Yesterday was primary day, not only in Connecticut, where the media has been in a frenzy over the Democratic contest between Joe Lieberman and Ned Lamont, but in Michigan as well. We had an interesting fight going on in the Republican primary for the Senate, where Keith Butler, who looks for all the world like a corrupt evangelist in the Jim Bakker mold, is running for the chance to face incumbent Debbie Stabenow in November. It looks like Michigan was smart enough to reject this looney.
The Triangle Foundation has put out a document branding Butler as a fanatic and documenting his fraudulent activities. Butler is the head of Word of Faith International Christian Center, a far right Christian church in Detroit with 21,000 members. All of the signs of corruption are there, from the meaningless degrees (he claims two of them, both from completely unaccredited institutes, with an honorary doctorate from an obscure Canadian Bible school) to the fact that his church refuses to allow anyone to view their financial records.
He has founded 81 ministries around the world over the years, none of which have complied with the voluntary transparency demanded by groups like Ministry Watch or the Evangelical Council for Financial Accountability. Ministry Watch has urged people to stop giving money to his organization because they will not make any financial statements available to ensure that funds are being used appropriately. And, to say the least, there is good reason to doubt them.
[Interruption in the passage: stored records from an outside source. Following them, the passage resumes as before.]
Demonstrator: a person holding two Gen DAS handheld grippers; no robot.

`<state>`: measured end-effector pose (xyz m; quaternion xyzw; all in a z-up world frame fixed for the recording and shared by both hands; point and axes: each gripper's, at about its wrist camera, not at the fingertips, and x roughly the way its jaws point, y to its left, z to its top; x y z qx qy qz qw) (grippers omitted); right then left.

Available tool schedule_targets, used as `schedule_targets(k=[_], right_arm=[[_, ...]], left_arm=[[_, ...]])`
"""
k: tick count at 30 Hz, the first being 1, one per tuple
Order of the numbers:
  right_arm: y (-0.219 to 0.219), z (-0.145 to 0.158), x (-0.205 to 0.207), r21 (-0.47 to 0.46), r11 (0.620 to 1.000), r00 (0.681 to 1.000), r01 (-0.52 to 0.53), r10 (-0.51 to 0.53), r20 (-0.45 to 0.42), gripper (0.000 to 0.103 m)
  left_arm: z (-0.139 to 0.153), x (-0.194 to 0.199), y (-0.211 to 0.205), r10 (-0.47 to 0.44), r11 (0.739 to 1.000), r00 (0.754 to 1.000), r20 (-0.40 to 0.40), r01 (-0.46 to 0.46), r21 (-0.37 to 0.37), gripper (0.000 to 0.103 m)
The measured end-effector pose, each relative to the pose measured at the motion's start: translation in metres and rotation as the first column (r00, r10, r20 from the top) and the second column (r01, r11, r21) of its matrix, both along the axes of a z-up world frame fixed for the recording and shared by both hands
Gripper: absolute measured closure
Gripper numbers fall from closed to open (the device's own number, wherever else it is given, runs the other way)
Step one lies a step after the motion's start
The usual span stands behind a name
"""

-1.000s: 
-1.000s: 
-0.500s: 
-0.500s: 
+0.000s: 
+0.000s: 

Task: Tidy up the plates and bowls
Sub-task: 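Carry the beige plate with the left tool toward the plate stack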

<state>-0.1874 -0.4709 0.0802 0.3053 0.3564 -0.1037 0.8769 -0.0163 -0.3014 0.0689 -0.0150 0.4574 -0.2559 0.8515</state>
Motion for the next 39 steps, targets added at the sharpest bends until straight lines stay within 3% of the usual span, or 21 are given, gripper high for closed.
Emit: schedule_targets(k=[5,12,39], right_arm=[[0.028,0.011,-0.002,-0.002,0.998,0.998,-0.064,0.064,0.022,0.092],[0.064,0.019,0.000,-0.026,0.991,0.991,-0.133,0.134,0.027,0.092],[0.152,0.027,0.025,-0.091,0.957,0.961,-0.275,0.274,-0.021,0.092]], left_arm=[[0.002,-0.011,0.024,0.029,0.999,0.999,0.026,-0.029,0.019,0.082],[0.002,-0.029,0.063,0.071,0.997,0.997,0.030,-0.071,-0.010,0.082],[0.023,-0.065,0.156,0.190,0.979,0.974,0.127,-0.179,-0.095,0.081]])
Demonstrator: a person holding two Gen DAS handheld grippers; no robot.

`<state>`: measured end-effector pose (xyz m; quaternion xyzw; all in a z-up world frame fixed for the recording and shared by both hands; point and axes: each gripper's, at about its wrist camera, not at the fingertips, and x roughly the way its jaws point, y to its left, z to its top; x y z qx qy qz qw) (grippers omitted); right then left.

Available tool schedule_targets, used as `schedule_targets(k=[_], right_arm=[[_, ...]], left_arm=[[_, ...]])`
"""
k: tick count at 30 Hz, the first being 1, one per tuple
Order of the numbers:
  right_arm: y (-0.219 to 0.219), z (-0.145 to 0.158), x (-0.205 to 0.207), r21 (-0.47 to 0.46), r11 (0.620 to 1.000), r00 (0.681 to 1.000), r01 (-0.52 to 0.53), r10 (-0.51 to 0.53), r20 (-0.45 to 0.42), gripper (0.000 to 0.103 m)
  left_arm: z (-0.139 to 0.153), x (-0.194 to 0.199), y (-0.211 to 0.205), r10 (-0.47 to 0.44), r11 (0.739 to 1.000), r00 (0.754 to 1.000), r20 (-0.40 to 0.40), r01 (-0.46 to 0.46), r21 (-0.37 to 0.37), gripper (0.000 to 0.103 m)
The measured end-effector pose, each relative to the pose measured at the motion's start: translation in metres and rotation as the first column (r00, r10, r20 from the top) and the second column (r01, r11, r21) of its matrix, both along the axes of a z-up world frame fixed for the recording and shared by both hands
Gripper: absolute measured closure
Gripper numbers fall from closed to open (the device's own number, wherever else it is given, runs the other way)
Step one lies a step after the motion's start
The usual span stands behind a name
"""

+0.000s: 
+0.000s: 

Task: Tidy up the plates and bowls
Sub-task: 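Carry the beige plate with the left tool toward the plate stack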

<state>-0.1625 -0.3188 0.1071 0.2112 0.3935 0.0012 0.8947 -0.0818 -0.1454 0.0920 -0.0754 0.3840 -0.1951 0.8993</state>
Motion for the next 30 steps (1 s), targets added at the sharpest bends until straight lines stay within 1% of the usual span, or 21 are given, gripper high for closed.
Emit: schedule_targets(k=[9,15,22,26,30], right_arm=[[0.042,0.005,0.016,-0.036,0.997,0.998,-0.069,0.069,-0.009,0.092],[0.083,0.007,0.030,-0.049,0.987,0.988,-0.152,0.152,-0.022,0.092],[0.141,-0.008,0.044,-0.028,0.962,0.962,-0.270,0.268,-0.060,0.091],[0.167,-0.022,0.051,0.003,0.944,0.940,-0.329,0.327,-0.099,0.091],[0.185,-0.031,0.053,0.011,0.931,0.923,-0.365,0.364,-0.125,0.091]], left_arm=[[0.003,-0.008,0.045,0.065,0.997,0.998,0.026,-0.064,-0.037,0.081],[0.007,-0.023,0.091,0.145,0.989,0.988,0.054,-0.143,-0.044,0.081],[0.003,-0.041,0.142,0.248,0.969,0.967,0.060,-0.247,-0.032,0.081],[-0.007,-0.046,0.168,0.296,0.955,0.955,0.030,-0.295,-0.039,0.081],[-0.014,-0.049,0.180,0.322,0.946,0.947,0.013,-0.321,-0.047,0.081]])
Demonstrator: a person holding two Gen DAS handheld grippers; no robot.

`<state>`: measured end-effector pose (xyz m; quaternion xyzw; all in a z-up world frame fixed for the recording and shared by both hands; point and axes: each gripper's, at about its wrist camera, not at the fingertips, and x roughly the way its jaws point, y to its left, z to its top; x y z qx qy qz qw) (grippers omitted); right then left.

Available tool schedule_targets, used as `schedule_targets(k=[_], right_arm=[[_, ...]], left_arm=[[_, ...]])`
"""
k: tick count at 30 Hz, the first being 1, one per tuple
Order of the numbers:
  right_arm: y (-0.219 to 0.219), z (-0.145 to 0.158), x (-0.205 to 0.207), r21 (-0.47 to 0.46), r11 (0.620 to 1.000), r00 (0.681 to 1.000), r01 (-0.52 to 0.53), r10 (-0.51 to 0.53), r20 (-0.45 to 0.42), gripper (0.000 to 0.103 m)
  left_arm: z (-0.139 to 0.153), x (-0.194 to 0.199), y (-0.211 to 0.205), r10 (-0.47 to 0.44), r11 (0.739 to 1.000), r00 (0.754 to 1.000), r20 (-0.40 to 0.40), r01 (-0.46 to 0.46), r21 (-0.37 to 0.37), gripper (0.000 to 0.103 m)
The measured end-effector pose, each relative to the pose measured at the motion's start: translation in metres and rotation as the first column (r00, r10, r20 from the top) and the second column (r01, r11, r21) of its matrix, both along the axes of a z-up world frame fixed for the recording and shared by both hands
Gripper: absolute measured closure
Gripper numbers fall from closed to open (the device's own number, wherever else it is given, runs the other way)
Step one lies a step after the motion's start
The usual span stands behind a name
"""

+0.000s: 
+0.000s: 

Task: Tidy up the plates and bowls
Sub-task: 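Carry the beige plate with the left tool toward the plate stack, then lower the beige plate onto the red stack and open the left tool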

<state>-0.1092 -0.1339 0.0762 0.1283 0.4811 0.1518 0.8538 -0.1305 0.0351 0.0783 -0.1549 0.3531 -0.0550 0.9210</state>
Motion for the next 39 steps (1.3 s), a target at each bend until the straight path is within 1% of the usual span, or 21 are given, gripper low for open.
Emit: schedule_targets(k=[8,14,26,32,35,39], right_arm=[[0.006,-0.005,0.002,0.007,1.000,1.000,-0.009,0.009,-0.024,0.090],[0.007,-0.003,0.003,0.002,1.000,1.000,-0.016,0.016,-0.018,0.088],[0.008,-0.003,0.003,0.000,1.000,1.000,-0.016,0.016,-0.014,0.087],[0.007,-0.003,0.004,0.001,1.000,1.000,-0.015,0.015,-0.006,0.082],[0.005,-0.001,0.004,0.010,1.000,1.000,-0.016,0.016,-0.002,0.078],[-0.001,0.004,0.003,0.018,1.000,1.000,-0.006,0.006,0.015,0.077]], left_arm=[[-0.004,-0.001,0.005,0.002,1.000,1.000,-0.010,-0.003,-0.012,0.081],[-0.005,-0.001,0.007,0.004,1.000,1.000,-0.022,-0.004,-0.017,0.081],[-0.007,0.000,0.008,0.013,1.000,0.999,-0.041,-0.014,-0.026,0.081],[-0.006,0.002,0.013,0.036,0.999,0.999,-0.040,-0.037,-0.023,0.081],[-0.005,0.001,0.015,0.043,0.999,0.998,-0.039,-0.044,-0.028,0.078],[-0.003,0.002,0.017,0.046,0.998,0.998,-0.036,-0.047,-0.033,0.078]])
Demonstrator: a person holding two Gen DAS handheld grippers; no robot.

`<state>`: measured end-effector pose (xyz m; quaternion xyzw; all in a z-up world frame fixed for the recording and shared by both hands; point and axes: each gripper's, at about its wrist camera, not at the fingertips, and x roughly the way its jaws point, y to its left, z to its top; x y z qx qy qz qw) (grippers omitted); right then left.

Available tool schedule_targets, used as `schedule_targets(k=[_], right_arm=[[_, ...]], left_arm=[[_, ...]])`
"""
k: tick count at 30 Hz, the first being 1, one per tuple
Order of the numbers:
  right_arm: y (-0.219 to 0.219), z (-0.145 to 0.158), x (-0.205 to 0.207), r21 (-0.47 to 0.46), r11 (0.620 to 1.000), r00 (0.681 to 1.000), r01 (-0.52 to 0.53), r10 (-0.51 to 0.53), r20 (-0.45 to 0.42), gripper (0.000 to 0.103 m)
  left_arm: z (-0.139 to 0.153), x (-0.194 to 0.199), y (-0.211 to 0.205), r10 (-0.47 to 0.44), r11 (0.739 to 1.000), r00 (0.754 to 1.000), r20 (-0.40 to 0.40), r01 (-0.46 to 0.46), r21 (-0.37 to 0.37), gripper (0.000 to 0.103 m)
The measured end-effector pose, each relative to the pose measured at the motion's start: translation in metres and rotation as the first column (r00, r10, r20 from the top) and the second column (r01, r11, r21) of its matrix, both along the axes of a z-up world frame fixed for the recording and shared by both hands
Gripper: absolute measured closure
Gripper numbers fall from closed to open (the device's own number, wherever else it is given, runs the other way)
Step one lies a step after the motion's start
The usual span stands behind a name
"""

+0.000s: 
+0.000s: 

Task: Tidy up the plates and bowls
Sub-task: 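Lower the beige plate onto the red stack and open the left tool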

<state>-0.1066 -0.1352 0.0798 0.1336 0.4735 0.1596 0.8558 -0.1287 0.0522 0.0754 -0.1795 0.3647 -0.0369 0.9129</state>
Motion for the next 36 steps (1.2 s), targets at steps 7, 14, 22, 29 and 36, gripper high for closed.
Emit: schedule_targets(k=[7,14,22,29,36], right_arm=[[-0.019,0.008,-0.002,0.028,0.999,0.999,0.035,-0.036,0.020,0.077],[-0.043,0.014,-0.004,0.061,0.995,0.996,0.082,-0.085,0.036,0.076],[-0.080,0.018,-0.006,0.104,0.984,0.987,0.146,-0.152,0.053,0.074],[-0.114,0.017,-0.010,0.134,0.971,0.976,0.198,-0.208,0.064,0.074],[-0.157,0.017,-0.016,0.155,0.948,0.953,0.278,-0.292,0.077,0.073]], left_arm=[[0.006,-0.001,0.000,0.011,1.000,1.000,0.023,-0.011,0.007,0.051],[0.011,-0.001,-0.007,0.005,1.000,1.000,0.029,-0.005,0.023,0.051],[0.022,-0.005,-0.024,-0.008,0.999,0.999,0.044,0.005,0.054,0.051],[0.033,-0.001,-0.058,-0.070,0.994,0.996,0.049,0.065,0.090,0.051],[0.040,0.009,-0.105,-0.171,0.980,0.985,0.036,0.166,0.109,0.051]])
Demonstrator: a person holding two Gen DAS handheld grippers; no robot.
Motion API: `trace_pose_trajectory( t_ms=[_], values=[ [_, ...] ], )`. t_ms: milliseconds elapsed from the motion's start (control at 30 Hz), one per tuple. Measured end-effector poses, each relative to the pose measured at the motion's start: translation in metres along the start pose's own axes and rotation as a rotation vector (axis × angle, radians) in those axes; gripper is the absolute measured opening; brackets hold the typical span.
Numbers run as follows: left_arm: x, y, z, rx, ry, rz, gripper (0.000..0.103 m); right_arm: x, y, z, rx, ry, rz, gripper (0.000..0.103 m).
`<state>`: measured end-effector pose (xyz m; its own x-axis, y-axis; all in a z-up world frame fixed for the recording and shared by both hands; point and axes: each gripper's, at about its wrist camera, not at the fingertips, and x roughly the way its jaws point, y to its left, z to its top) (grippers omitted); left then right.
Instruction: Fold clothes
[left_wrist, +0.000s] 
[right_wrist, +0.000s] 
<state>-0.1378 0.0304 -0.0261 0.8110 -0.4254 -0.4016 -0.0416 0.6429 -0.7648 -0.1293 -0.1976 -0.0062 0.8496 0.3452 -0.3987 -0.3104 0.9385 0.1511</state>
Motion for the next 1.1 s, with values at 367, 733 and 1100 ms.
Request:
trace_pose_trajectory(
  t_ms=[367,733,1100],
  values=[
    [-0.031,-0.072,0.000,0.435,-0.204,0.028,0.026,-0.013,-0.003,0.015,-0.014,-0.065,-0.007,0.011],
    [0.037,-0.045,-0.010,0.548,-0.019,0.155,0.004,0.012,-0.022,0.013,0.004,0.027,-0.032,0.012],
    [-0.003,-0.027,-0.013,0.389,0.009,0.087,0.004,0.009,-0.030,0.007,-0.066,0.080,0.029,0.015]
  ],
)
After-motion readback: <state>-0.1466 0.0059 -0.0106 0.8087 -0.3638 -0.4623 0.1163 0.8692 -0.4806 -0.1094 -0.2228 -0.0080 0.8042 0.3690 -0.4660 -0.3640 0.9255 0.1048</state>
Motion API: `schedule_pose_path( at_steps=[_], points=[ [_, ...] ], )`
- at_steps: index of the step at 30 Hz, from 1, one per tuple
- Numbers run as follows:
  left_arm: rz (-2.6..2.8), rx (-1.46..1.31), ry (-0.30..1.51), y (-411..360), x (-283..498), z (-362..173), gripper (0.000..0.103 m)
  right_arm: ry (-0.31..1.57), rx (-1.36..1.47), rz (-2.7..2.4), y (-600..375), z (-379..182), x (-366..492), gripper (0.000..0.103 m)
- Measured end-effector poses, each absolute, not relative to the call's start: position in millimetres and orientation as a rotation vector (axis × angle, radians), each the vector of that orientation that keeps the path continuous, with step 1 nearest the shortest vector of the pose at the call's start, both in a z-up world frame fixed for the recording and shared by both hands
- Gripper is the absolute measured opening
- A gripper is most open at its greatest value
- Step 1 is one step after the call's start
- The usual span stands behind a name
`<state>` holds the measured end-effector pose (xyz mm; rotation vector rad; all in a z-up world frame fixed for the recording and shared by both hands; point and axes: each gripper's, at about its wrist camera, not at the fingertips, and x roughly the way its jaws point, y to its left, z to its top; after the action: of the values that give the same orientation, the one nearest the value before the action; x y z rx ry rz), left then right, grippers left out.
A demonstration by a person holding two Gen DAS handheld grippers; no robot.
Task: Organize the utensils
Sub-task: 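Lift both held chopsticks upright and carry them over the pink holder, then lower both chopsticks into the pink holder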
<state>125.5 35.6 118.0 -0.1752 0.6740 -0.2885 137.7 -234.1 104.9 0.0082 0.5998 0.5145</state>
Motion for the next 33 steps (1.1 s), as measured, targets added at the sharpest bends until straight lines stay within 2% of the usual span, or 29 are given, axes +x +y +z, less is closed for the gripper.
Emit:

Butler and his wife live at the moment in a $1.3 million home in Troy, Michigan, for which they paid cash. In fact, over the last couple decades he has owned some 20 properties, almost all of them paid for in cash. They own several homes at the moment. Like other Word of Faith ministers like Robert Tilton, Butler preaches the "prosperity gospel", constantly browbeating their followers to "sow the seed of prosperty" by giving money to the church, which will supposedly be returned to them a hundred fold. They preach that godliness leads to wealth, thus stigmatizing the poor - if you aren't rich, you obviously just don't have enough faith or aren't a good enough Christian. This is pretty much a sure sign that you're dealing with a huckster.
Word of Faith is home to many such frauds, from Kenneth Copeland to Kenneth Hagin to Frederick Price to Benny Hinn. Even by mainstream Christian standards, their theology is bizarre. They preach, for example, that God is powerless to act in the world except what Christians allow him to do by invoking his name in prayer. They also practice faith healing and teach that sickness is a sign of a weak faith (this despite the fact that lots of Word of Faith pastors and their wives have come down with cancer, heart disease, and so forth).
Many orthodox Christian scholars have criticized Word of Faith as purveyors of heresy and even as a cult. Here is a good example. Hank Hanegraaff of the Christian Research Institute, in particular, has excoriated Word of Faith as an outright fraud. It looks like Michigan turned him down. Good going, Michigan.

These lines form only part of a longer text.